*Instructions to follow*. All of the data below must be repeated exactly.

*The data*.

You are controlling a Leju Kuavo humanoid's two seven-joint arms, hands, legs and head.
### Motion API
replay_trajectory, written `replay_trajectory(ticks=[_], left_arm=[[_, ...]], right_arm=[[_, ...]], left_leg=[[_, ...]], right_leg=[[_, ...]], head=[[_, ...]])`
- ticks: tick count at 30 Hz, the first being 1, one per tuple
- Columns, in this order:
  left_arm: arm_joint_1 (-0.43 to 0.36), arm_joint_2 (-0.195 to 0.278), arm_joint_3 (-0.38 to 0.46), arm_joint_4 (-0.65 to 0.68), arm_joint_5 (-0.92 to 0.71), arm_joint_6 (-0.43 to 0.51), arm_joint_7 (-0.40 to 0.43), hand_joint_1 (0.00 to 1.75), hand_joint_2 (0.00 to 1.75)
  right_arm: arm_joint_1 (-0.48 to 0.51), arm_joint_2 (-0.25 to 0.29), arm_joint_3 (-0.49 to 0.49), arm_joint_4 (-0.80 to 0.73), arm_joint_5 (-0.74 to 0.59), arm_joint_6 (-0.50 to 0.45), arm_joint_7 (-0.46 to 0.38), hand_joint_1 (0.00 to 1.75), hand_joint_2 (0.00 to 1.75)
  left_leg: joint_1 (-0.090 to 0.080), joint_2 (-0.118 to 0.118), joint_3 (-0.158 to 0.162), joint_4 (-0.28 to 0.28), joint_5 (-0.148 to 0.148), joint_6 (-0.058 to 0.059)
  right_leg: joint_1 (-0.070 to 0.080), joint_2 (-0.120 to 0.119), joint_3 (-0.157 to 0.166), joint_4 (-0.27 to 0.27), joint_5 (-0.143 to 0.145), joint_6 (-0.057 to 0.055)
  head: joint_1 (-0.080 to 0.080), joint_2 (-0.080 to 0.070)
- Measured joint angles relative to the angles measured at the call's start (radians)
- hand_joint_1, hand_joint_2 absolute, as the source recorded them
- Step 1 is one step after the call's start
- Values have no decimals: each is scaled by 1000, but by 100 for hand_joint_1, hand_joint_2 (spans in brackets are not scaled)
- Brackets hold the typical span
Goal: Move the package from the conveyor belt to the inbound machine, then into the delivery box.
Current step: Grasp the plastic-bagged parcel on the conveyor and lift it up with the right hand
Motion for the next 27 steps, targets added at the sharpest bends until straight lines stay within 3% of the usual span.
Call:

*Answer to the problem*.
You are controlling a Leju Kuavo humanoid's two seven-joint arms, hands, legs and head.
### Motion API
replay_trajectory, written `replay_trajectory(ticks=[_], left_arm=[[_, ...]], right_arm=[[_, ...]], left_leg=[[_, ...]], right_leg=[[_, ...]], head=[[_, ...]])`
- ticks: tick count at 30 Hz, the first being 1, one per tuple
- Columns, in this order:
  left_arm: arm_joint_1 (-0.43 to 0.36), arm_joint_2 (-0.195 to 0.278), arm_joint_3 (-0.38 to 0.46), arm_joint_4 (-0.65 to 0.68), arm_joint_5 (-0.92 to 0.71), arm_joint_6 (-0.43 to 0.51), arm_joint_7 (-0.40 to 0.43), hand_joint_1 (0.00 to 1.75), hand_joint_2 (0.00 to 1.75)
  right_arm: arm_joint_1 (-0.48 to 0.51), arm_joint_2 (-0.25 to 0.29), arm_joint_3 (-0.49 to 0.49), arm_joint_4 (-0.80 to 0.73), arm_joint_5 (-0.74 to 0.59), arm_joint_6 (-0.50 to 0.45), arm_joint_7 (-0.46 to 0.38), hand_joint_1 (0.00 to 1.75), hand_joint_2 (0.00 to 1.75)
  left_leg: joint_1 (-0.090 to 0.080), joint_2 (-0.118 to 0.118), joint_3 (-0.158 to 0.162), joint_4 (-0.28 to 0.28), joint_5 (-0.148 to 0.148), joint_6 (-0.058 to 0.059)
  right_leg: joint_1 (-0.070 to 0.080), joint_2 (-0.120 to 0.119), joint_3 (-0.157 to 0.166), joint_4 (-0.27 to 0.27), joint_5 (-0.143 to 0.145), joint_6 (-0.057 to 0.055)
  head: joint_1 (-0.080 to 0.080), joint_2 (-0.080 to 0.070)
- Measured joint angles relative to the angles measured at the call's start (radians)
- hand_joint_1, hand_joint_2 absolute, as the source recorded them
- Step 1 is one step after the call's start
- Values have no decimals: each is scaled by 1000, but by 100 for hand_joint_1, hand_joint_2 (spans in brackets are not scaled)
- Brackets hold the typical span
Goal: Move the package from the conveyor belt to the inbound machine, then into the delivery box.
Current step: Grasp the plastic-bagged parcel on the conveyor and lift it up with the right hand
Motion for the next 27 steps, targets added at the sharpest bends until straight lines stay within 3% of the usual span.
Call:

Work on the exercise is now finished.